Jahrelang betrieb die Postfinance landesweit um die 1000 Postomaten. Der Höchststand war im Jahr 2016 mit 1005 Automaten erreicht. Seither nahm ihre Zahl stetig ab.
Doch nun hat die Postfinance das Tempo erhöht: Seit Anfang Jahr entfernte sie 71 Geräte – zum einen sämtliche 43 Postomaten mit Einzahlfunktion. Sie waren wegen Defekten häufig ausser Betrieb. Statt die technischen Probleme zu lösen, schraubte die Postfinance die Automaten kurzerhand ab. Zudem wurden auch 28 normale Postomaten stillgelegt. Inzwischen gibt es noch 890. Die Postfinance begründet den Abbau damit, dass die «Anzahl Bargeldbezüge an den Postomaten rückläufig» sei. Deshalb würden künftig weitere Geldautomaten abgebaut.

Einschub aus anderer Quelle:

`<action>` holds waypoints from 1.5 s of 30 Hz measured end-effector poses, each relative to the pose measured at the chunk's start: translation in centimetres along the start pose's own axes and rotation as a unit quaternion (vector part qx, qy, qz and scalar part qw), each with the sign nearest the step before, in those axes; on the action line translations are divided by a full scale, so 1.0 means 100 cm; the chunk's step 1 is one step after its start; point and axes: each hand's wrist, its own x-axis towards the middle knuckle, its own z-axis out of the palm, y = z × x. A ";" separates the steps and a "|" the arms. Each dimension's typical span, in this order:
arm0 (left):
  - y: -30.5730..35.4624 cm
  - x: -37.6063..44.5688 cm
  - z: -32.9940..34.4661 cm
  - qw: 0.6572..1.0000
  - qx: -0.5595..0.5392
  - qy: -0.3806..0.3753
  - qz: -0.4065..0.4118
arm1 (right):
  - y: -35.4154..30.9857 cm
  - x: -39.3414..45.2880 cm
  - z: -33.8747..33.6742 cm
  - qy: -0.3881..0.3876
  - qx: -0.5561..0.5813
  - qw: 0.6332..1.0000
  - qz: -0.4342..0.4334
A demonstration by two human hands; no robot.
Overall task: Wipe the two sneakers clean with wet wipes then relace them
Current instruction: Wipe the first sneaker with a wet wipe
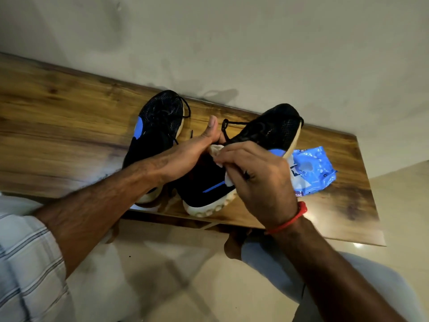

Die Zahl der von Banken betriebenen Bancomaten blieb fast konstant. Seit Anfang Jahr verschwanden nur 1 Prozent der Geräte – nicht 7 Prozent wie bei der Post. Die Raiffeisenbanken bauten ihr Automatennetz noch bis 2019 aus. Dieses Jahr entfernte Raiffeisen knapp 1 Prozent der Geräte. Zurzeit sind noch 1744 Bancomaten in Betrieb. Die Credit Suisse und die UBS geben zur Entwicklung der Bancomaten-Zahlen keine konkrete Auskunft.